A 26-year-old previously healthy man presented with a 1-month history of progressive mouth sores, eye discomfort, and skin rash. Over the 2 weeks before presentation, he had lost more than 10 kg (22 lb) because of difficulty in swallowing fluids and food, caused by the mouth sores. He had a history of herpes gladiatorum affecting his right shoulder. On physical examination, approximately 90% of his oral mucosa was ulcerated. Bilateral conjunctival hyperemia and targetoid skin macules involving his elbows, palms, upper thighs, and genitalia were observed (Figure 1). Results of 3 separate biopsies of the skin and mucosa were consistent with the clinical impression of erythema multiforme, showing scattered necrotic keratinocytes, basal cell liquefaction, subepidermal and intraepidermal edema, and a chronic inflammatory cell infiltrate (Figure 2). Three direct immunofluorescence studies showed intraepidermal cytoids and vascular staining, which were also consistent with erythema multiforme.
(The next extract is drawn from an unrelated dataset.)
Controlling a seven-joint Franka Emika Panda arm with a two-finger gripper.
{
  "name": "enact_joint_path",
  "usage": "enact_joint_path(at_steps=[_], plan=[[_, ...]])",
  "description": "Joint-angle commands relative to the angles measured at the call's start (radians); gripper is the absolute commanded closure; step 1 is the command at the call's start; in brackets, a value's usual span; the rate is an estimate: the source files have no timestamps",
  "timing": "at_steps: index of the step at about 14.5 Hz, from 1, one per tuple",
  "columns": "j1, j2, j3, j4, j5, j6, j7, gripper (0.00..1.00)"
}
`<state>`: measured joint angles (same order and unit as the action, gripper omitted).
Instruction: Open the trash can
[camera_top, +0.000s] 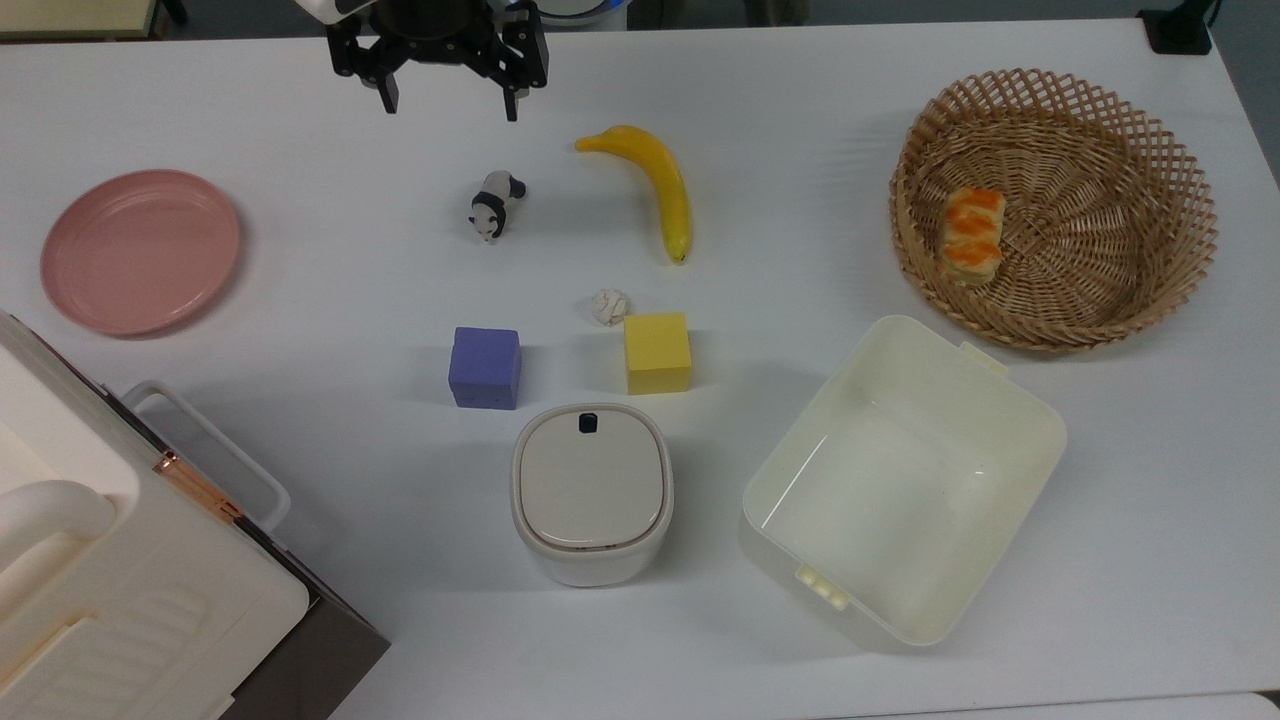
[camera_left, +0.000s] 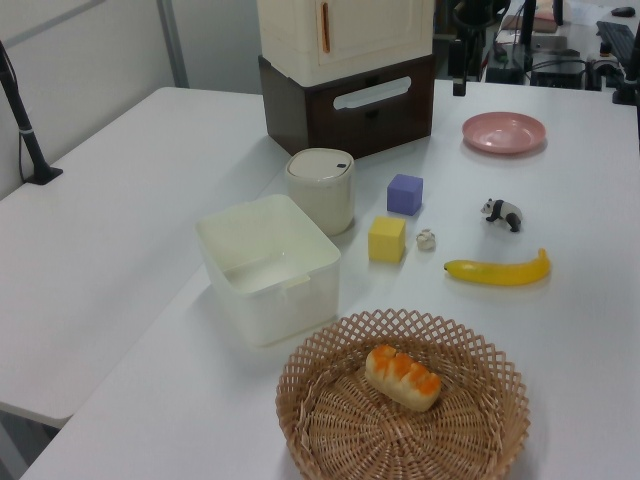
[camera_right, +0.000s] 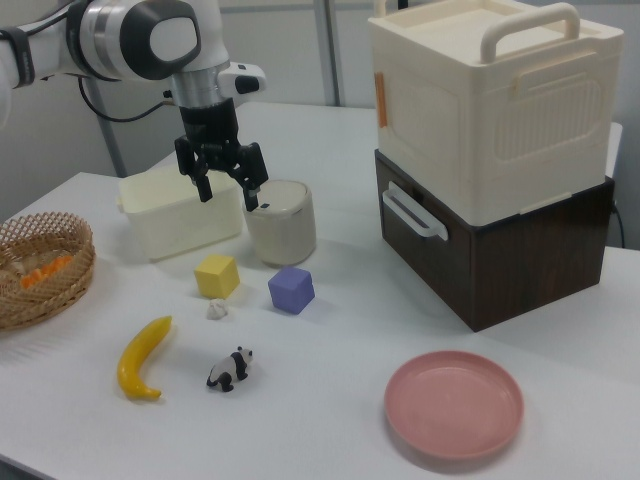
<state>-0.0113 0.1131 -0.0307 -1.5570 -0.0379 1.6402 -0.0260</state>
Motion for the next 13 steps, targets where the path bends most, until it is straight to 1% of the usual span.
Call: enact_joint_path(at_steps=[1,2,3,4,7,8,10,12,13], plan=[[0.013,-0.012,-0.005,-0.017,-0.02,0.027,-0.014,0.0],[0.019,-0.012,-0.014,-0.015,-0.019,0.027,-0.014,0.0],[0.058,-0.009,-0.05,-0.015,-0.017,0.029,-0.014,0.0],[0.111,-0.006,-0.105,-0.015,-0.011,0.042,-0.014,0.0],[0.189,0.0,-0.191,-0.02,0.021,0.11,0.023,0.0],[0.203,0.005,-0.205,-0.021,0.026,0.136,0.029,0.0],[0.202,0.022,-0.206,-0.021,0.035,0.19,0.029,0.0],[0.191,0.023,-0.201,-0.021,0.044,0.214,0.028,0.18],[0.185,0.025,-0.196,-0.02,0.047,0.22,0.021,0.31]])
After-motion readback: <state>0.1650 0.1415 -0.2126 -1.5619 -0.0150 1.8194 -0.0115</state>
The patient was admitted to the hospital for rehydration. He received oral corticosteroid therapy (prednisone, 1 mg/kg; 80 mg/d) and antiviral therapy (valacyclovir hydrochloride, 1 g twice daily). His condition improved. The prednisone was then decreased to 60 mg/d, and he was discharged from the hospital. Two days later, his mucosal ulcers and skin lesions recurred. The dose of prednisone was again increased to 80 mg/d, with a rapid disappearance of his mucosal ulcers and skin lesions within 2 days. Over the following 10 months, each time the dose of oral prednisone was reduced to below 80 mg/d, his disabling mouth sores, eye discomfort, and targetoid skin lesions recurred.
The recurrence took place despite continuous antiviral therapy over this period (valacyclovir hydrochloride, 1 g twice daily, taken orally). Repeated cultures and polymerase chain reaction studies of skin and mucosa (both scrub cultures and biopsy material from a total of 17 samples submitted over this time period) were negative for virus, specifically for herpes simplex virus.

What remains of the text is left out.